> [What you will do]: This exercise calls for every line of the data below with the string "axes" in it.

> [Dataset content]:
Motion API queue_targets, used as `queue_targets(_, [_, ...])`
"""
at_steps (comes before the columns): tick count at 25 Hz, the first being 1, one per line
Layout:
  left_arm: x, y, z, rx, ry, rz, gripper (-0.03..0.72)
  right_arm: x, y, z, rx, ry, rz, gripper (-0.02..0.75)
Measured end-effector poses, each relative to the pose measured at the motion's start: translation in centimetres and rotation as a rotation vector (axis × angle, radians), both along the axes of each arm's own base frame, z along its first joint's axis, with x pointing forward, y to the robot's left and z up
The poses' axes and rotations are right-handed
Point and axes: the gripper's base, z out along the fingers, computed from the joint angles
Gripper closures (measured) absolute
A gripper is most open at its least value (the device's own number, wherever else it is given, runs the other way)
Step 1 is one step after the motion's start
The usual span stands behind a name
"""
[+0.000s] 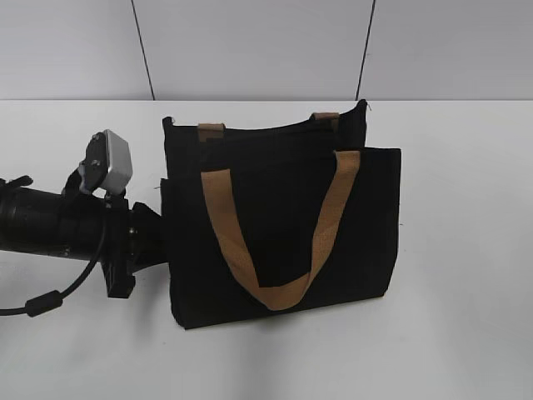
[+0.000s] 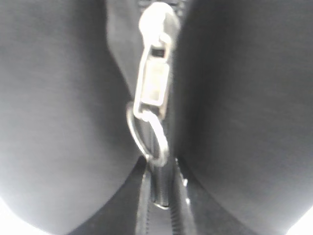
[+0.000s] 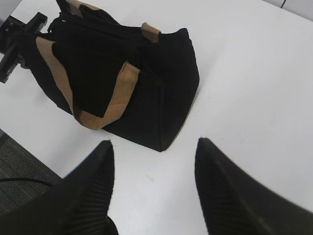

> [Reply to the task]:
Measured end-effector poses, each relative to the pose measured at the motion's start: translation in centimetres and rotation as a rotation vector (axis × angle, radians), both along the axes of each arm's own base frame, z along its first joint's axis, with x pointing forward, y to the robot's left and z up
The poses' axes and rotations are right-handed
Point and axes: the gripper's base, z out along the fingers, computed from the joint angles

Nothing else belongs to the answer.